→ **Task prompt**
Please return the listing exactly as it stands, skipping any pictures.

→ **Collected material**

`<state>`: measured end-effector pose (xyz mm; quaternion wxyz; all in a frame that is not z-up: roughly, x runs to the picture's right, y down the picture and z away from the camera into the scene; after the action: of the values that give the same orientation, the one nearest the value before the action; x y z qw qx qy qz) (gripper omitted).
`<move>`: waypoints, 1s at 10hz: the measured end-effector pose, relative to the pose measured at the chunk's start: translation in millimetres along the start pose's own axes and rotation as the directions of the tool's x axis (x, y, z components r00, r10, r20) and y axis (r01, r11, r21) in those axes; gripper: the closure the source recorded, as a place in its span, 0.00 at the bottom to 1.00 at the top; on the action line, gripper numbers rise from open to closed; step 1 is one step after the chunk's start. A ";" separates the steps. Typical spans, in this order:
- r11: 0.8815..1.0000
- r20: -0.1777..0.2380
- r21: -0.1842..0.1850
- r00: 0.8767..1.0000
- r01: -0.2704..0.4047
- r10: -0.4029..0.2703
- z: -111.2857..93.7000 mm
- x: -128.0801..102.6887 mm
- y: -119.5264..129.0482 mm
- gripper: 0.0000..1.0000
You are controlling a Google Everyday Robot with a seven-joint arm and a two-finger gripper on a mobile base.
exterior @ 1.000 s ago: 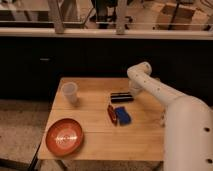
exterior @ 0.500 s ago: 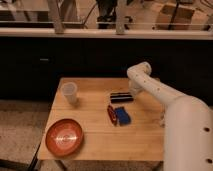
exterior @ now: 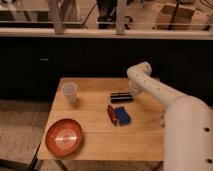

→ **Solution below**
`<state>`: measured end-effector pose (xyz mm; quaternion wxyz; all in a frame that is not z-up: roughly, x runs to the picture's right, y down the picture and z away from the camera into the scene; after the action: of the values that give the same orientation, the one nearest the value before the action; x y z qw qx qy qz) (gripper omitted).
`<move>`: waypoints, 1s at 10hz: the measured end-effector pose, relative to the pose measured at the chunk's start: translation in millimetres along the start pose's own axes and rotation as the directions of the tool's x axis (x, y, z components r00, r10, r20) and y axis (r01, r11, r21) in those axes; gripper: the closure the source recorded, as a place in its span, 0.00 at the bottom to 1.00 at the top; on the action line, gripper numbers rise from open to closed; step 1 is one step after the chunk's start. A ";" separates the steps. Typical spans, in this order:
- r11: 0.8815..1.0000
- r20: -0.1777..0.2380
- r21: -0.1842..0.1850
- r00: 0.8767..1.0000
- r01: -0.2704..0.4047
- r10: -0.4029..0.2703
- z: -111.2857..93.7000 mm
- x: -128.0801..102.6887 mm
- y: -119.5264..129.0482 mm
- gripper: 0.0000..1.0000
You are controlling a Google Everyday Robot with a seven-joint arm and a two-finger gripper on a mobile base.
exterior @ 1.000 s ago: 
exterior @ 0.500 s ago: 
exterior @ now: 

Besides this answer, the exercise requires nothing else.